Exercise description »
Search the data for the word "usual" and copy each line that has it.

—————

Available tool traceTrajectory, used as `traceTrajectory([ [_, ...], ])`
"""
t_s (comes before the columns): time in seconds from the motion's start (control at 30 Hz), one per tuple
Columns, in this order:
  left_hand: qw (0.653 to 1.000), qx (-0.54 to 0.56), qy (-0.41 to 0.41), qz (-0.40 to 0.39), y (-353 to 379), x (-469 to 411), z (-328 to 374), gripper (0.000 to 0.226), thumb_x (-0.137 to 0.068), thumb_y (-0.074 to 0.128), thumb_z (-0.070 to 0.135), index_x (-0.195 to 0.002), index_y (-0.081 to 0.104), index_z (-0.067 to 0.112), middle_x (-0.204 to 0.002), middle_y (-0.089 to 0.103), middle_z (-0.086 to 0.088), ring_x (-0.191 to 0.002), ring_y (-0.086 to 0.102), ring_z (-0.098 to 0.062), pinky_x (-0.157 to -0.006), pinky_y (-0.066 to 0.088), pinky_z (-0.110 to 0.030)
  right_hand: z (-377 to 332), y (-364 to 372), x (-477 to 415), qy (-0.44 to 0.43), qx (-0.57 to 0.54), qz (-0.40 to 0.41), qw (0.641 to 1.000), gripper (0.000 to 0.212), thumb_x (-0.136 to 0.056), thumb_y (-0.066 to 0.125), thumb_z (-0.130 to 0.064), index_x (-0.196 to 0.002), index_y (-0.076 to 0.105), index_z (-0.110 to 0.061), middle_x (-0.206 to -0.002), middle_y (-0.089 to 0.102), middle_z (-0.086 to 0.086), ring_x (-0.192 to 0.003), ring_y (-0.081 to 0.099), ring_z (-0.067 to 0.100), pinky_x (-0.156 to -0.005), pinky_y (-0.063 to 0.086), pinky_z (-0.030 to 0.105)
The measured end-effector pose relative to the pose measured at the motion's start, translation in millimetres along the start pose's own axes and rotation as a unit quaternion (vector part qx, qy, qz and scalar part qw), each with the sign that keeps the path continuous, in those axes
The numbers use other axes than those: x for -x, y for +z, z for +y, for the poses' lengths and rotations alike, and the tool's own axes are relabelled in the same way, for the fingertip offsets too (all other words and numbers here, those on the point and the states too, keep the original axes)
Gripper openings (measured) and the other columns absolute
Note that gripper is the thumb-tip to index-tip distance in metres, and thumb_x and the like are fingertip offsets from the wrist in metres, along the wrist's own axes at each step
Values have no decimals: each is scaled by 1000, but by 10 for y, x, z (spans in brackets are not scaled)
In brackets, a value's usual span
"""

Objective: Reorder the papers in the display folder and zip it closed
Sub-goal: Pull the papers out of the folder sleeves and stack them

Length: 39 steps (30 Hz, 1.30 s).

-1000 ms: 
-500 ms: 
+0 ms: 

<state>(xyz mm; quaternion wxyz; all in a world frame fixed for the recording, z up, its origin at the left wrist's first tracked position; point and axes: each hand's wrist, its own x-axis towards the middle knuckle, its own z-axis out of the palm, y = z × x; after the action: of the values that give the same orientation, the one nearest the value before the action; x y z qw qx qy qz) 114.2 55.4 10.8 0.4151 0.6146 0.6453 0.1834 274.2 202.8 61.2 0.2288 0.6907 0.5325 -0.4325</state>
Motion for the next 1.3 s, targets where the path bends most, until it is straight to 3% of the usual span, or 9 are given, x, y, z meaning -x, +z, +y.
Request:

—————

Reply to the task »
In brackets, a value's usual span
Motion for the next 1.3 s, targets where the path bends most, until it is straight to 3% of the usual span, or 9 are given, x, y, z meaning -x, +z, +y.

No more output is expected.